Desktop vs Mobile for Health Management
Desktop excels at:
- Veterinary observations with extensive diagnostic detail
- Treatment plan creation and management
- Health assessment data entry with multiple domains
- Reviewing complete health history timelines
- Analysing welfare trends over time
- Lab test result entry and review
Mobile works well for:
- Quick staff observations in the field
- Recording treatments immediately after administration
- Photo documentation of injuries or conditions
- GPS-tagged field observations
- Quick health checks and visual assessments
- Checking treatment schedules and compliance
Complex clinical work happens on desktop. Field documentation and routine recording happen on mobile. Both sync to the same comprehensive health record.
Integration with Other Features
Health and treatment management connects deeply with other Kora features:
Animal Management (Chapter 8): Health history, weight tracking, and reproductive records integrate with animal profiles and smart badges. Quarantine Smart Badge shows health status. Weight Smart Badge integrates with nutrition domain scores.
Maps (Chapter 9): GPS-tagged observations appear on maps. This shows where health issues occurred geographically. Useful for identifying environmental health risks.
Biosecurity (Chapter 11): Veterinary diagnoses of contagious diseases automatically trigger contact tracing. They identify exposures and recommend quarantine.
Traceability (Chapter 12): All observations, treatments, and health assessments create traceability events. These document lifetime health management.
Tasks (Chapter 7.2): Health assessments requiring follow-up auto-generate tasks. Veterinary recommendations become actionable task lists.
Health management is not isolated. It weaves throughout the entire animal management system.
Learning Approach for This Chapter
Section 10.1 explores the observations system in depth. This includes everyday observations, veterinary clinical observations, severity classification, and follow-up workflows. Builds on Chapter 7.1's basic observation workflow with professional features.

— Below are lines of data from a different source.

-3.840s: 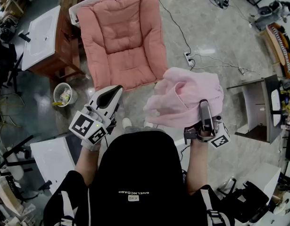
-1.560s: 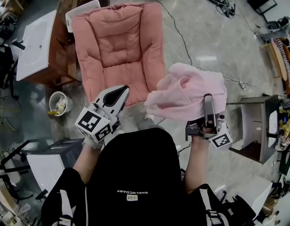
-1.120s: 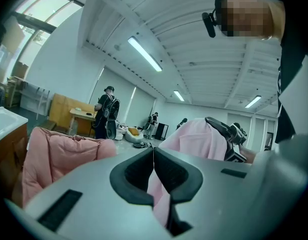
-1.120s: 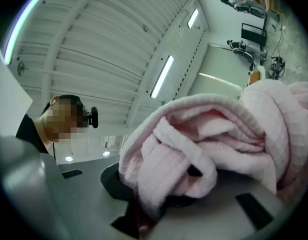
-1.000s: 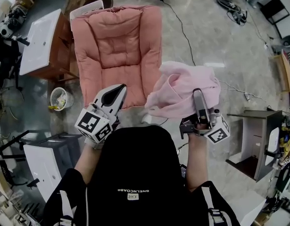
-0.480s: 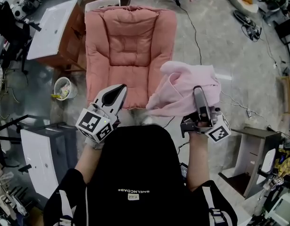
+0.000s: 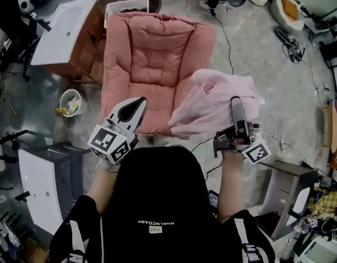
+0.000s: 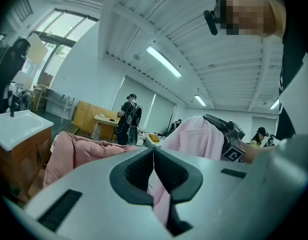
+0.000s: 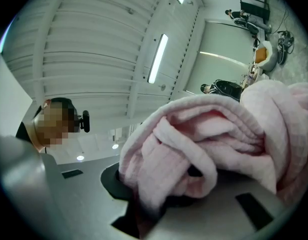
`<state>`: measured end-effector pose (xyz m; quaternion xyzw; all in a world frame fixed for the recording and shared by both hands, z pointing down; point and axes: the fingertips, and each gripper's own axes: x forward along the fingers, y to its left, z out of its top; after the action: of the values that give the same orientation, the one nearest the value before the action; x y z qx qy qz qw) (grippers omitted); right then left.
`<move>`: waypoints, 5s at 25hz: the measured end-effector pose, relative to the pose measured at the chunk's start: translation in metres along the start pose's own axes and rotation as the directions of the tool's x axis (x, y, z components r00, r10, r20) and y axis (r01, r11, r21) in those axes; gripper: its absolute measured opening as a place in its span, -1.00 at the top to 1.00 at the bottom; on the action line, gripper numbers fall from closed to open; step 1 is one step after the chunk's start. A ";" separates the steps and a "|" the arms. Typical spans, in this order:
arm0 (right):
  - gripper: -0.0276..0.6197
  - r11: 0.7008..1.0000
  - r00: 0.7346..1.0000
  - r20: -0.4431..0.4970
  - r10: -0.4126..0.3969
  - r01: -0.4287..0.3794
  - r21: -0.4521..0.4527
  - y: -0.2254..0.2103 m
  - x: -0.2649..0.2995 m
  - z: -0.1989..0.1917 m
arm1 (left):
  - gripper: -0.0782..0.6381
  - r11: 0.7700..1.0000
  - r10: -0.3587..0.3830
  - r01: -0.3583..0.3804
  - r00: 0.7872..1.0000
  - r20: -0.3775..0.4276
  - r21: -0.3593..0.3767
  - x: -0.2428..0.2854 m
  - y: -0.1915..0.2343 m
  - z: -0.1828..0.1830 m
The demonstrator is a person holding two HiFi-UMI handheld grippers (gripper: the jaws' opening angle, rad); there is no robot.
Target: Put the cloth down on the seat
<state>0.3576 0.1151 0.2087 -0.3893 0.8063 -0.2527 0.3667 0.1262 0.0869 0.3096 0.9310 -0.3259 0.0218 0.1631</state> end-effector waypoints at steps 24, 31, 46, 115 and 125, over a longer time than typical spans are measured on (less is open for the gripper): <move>0.54 0.992 0.972 -0.200 -0.126 0.128 -0.002 -0.145 0.182 -0.082 | 0.74 0.982 0.155 -0.158 0.987 -0.035 -0.104 -0.016 0.179 0.007; 0.54 0.978 0.934 -0.291 -0.207 0.209 -0.025 -0.204 0.204 -0.133 | 0.74 0.970 0.204 -0.210 0.977 -0.063 -0.119 -0.031 0.231 0.003; 0.54 0.930 0.808 -0.467 -0.359 0.354 -0.102 -0.318 0.220 -0.241 | 0.74 0.933 0.276 -0.303 0.949 -0.154 -0.193 -0.057 0.303 -0.038; 0.09 0.793 0.330 -0.851 -0.408 0.590 -0.151 -0.469 0.152 -0.562 | 0.74 0.825 0.393 -0.480 0.867 -0.307 -0.299 -0.127 0.291 -0.142; 0.09 0.788 0.403 -0.829 -0.387 0.611 -0.071 -0.452 0.140 -0.525 | 0.74 0.863 0.348 -0.424 0.893 -0.285 -0.275 -0.111 0.273 -0.131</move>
<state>0.0844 -0.1919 0.7833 -0.4051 0.6869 -0.5963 -0.0920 -0.1199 -0.0051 0.4961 0.7968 -0.4851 0.1050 0.3446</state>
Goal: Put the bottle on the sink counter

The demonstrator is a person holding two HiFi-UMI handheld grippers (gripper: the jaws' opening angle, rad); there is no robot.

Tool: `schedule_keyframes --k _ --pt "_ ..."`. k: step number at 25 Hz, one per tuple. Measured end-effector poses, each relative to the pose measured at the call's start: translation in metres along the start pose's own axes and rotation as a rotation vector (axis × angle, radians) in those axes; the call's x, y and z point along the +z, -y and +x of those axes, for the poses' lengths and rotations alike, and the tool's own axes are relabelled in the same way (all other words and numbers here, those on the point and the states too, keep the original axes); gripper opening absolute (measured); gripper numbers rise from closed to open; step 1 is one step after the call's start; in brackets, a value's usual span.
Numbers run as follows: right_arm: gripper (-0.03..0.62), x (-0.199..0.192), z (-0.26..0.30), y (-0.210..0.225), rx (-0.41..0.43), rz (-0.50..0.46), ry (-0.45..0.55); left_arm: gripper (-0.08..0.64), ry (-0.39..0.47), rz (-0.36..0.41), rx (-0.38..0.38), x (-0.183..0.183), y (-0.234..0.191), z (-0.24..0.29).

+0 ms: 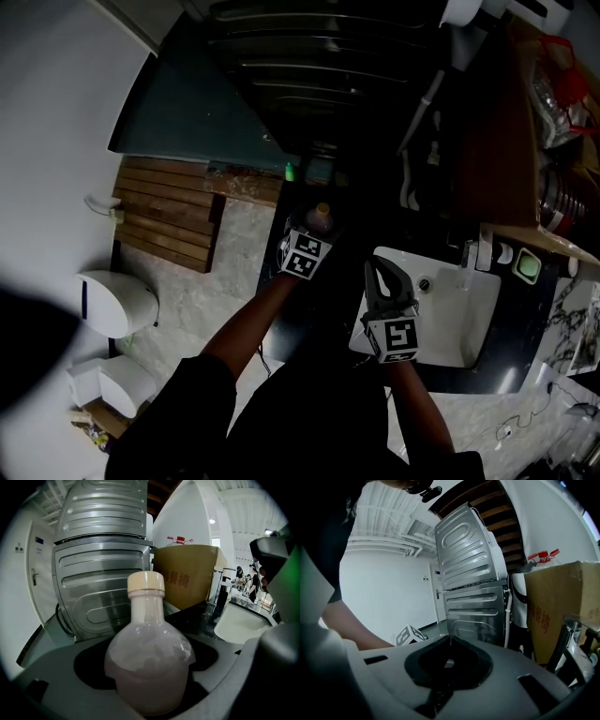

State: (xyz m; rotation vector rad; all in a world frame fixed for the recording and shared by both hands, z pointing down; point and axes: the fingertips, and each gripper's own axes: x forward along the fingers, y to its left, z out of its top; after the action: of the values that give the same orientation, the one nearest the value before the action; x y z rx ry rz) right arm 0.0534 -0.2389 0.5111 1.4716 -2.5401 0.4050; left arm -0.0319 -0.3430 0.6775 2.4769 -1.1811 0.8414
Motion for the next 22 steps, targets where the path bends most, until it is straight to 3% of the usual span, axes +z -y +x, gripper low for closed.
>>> schedule_keyframes --k 7,22 --pt "0.040 0.001 0.022 0.008 0.033 0.015 0.010 0.402 -0.042 -0.016 -0.025 -0.007 0.004 -0.001" --pt "0.040 -0.010 0.021 0.008 0.033 0.014 -0.025 0.400 -0.036 0.045 -0.038 -0.008 0.008 -0.002"
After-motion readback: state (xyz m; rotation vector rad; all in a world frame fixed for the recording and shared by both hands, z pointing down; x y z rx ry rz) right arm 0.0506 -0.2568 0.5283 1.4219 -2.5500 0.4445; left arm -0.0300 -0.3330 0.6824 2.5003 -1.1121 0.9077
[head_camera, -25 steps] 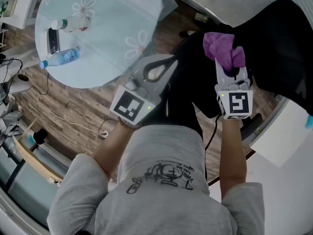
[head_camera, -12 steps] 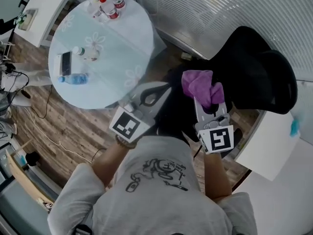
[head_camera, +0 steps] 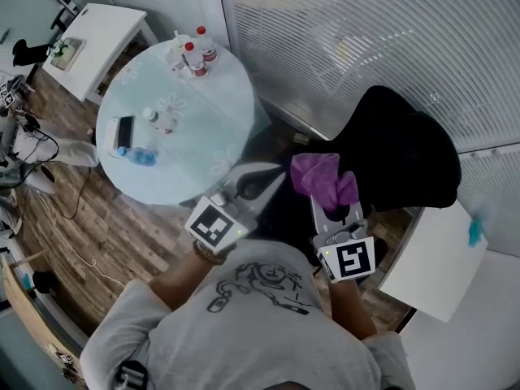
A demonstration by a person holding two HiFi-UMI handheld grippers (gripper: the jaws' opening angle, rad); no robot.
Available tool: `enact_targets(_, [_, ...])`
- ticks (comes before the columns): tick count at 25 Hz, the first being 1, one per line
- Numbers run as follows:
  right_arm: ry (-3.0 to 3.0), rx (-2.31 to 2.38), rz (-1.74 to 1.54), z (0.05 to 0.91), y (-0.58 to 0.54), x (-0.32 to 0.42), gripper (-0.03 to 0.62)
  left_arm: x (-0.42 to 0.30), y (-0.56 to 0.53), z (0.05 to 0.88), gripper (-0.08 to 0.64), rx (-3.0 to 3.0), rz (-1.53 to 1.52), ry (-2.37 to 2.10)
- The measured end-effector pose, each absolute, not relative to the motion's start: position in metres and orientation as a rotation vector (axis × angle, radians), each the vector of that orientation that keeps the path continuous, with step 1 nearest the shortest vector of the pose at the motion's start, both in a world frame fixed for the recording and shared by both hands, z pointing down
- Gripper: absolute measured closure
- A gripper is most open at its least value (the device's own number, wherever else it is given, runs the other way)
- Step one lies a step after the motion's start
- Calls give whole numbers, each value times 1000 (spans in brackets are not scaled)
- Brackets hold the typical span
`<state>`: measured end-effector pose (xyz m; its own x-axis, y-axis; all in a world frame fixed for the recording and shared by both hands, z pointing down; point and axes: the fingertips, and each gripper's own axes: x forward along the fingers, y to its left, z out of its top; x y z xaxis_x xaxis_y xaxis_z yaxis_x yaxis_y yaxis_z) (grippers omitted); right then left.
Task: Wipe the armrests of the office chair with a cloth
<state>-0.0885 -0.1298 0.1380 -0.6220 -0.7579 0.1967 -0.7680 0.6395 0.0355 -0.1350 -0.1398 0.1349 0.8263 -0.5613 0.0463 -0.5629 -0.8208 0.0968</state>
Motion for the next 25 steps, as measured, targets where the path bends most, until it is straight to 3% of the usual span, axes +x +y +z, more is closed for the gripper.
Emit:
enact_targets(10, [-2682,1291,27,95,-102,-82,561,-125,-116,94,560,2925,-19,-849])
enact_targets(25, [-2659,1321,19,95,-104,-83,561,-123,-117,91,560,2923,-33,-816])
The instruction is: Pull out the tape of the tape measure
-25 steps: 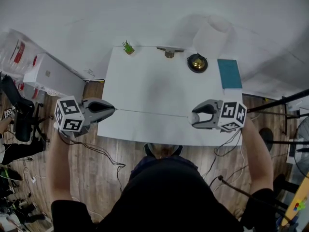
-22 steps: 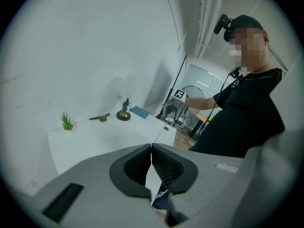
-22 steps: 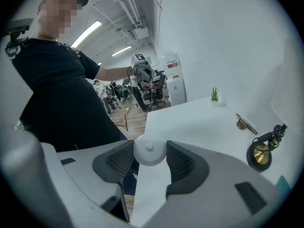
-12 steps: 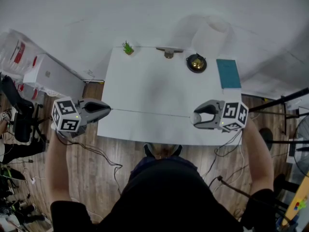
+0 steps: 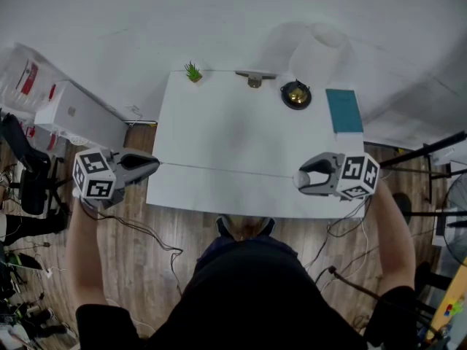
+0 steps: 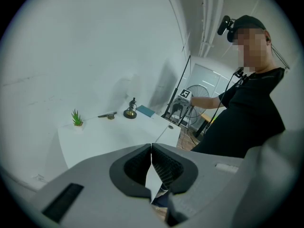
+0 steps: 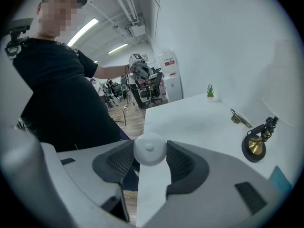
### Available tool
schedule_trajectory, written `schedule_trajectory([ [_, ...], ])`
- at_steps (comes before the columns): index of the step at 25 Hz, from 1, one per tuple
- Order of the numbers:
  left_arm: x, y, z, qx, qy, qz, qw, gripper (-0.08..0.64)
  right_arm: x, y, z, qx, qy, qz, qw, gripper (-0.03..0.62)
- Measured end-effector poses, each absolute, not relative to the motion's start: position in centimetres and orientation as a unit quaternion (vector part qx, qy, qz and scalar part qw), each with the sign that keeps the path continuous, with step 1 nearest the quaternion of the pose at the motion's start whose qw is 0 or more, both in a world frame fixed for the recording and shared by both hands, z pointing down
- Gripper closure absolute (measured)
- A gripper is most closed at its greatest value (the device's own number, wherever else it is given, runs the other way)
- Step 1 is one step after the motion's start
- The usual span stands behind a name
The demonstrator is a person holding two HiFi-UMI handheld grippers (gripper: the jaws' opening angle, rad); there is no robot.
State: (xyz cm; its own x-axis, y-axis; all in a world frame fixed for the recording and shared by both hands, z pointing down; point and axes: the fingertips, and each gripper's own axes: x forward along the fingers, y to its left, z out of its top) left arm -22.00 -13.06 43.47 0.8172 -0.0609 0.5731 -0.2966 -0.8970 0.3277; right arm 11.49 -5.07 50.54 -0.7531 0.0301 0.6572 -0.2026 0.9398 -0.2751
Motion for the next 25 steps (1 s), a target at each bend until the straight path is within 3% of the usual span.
schedule_trajectory([
  [25, -20.3, -13.9, 45.3, 0.931, -0.091, 0.282, 0.214, 0.551, 11.3, -6.9, 51.9, 0.06, -0.919, 0.179, 0.346, 0.371],
])
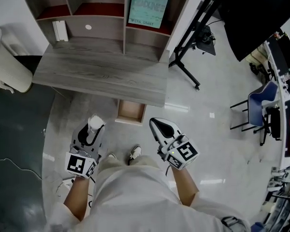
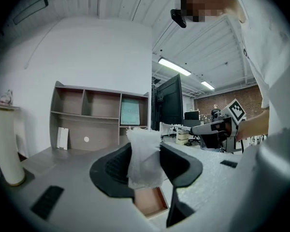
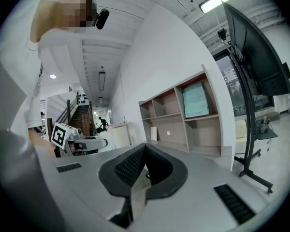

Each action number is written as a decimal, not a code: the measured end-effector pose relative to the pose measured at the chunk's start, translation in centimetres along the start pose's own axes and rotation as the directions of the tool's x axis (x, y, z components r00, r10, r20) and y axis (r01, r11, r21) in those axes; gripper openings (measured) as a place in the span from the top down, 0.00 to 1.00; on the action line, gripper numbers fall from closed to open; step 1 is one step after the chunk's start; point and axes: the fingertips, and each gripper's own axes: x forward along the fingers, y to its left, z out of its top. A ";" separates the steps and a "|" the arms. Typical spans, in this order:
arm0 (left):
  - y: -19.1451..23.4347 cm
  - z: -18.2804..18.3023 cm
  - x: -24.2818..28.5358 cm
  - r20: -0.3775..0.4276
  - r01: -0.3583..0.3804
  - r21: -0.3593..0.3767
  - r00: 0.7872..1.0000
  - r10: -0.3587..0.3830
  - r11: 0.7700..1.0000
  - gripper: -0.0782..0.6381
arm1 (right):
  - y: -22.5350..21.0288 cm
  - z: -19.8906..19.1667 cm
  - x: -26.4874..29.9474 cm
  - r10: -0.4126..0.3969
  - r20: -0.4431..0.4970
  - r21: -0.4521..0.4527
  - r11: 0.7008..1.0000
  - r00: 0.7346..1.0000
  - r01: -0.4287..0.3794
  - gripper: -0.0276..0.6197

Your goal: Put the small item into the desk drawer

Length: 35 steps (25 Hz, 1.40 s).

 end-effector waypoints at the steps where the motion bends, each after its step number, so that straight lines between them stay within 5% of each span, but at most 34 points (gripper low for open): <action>1: 0.1 -0.3 0.1 -0.004 -0.003 -0.003 1.000 0.003 1.000 0.67 | -0.3 -0.6 0.1 -0.007 -0.020 -0.004 1.000 1.000 0.007 0.96; 11: 1.8 -3.9 0.4 -0.064 0.013 0.000 0.998 -0.013 1.000 0.67 | -1.0 -5.8 0.5 -0.079 -0.131 0.044 0.995 0.988 0.085 0.96; 20: 1.6 -8.4 4.4 -0.134 0.116 0.032 0.985 -0.111 0.993 0.67 | -2.9 -11.0 1.7 -0.144 -0.170 0.070 0.985 0.975 0.157 0.96; 29: 0.5 -16.6 8.2 -0.211 0.185 0.076 0.963 -0.165 0.980 0.67 | -3.7 -18.6 2.2 -0.149 -0.242 0.107 0.978 0.959 0.179 0.96; 35: -0.4 -20.7 9.6 -0.283 0.268 0.151 0.934 -0.218 0.952 0.67 | -3.6 -21.8 3.2 -0.142 -0.248 0.145 0.973 0.958 0.182 0.96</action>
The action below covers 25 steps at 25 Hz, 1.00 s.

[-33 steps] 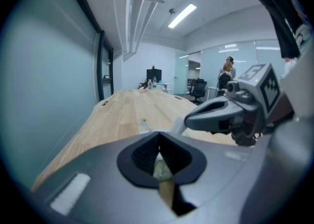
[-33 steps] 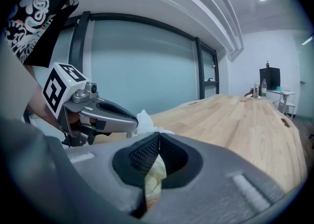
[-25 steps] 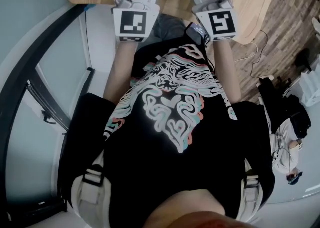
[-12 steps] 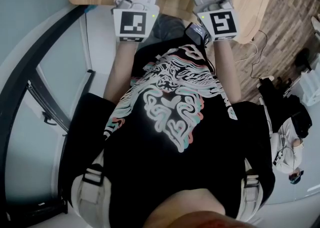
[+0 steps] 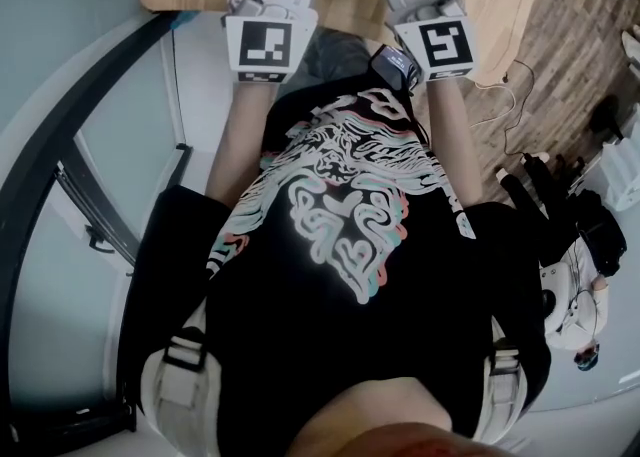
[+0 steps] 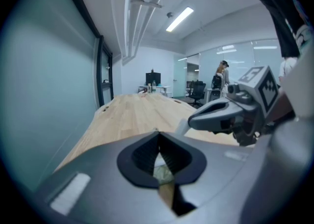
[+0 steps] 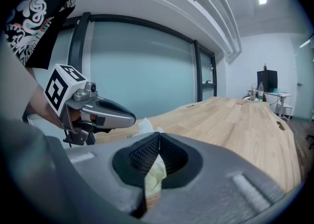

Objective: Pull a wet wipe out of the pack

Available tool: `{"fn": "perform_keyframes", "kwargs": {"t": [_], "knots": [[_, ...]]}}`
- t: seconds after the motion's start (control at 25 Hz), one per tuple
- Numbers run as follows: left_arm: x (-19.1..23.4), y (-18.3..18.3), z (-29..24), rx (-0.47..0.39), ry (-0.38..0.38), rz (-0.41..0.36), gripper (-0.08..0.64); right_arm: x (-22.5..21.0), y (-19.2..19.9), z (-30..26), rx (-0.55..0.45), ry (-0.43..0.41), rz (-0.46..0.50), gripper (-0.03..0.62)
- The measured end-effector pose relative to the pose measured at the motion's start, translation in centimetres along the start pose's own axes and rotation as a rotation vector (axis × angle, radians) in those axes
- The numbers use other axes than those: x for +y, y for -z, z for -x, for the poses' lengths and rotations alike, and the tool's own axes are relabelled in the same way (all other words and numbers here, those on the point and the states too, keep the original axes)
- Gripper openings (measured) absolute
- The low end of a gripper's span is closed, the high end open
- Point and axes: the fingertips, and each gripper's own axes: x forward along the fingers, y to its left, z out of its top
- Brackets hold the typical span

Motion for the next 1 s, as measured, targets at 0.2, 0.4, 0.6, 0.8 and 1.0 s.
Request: {"fn": "perform_keyframes", "kwargs": {"t": [0.2,0.4,0.6,0.8,1.0], "knots": [[-0.2,-0.8,0.5,-0.012,0.01,-0.011,-0.014,0.2,-0.7,0.6,-0.003,0.006,0.009,0.002],[-0.4,-1.0,0.6,-0.019,0.014,-0.017,-0.014,0.1,-0.9,0.7,-0.004,0.012,0.013,0.002],[-0.6,-1.4,1.1,-0.027,0.02,-0.027,-0.012,0.7,-1.5,1.0,-0.017,0.009,0.019,0.002],[-0.8,-1.4,1.4,-0.029,0.017,-0.028,-0.014,0.8,-1.4,1.4,-0.019,0.01,0.017,0.002],[-0.9,-1.4,1.6,-0.028,0.017,-0.032,-0.014,0.9,-1.5,1.7,-0.02,0.015,0.017,0.002]]}}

Section 10.2 covers treatment administration workflows. For individuals and mobs, treatment plans for scheduled care. How medication databases support treatment recording. Expands Chapter 7.4's basic treatment concepts.
Section 10.3 introduces health assessments. Five-Domain welfare scoring, automated health monitoring, risk alert systems, and welfare trend analysis.
Work through sections based on your role. Veterinarians will focus heavily on 10.1's clinical features. Farm managers on 10.2's treatment workflows. Welfare-focused operations on 10.3's assessment systems. All users benefit from understanding the complete health management ecosystem.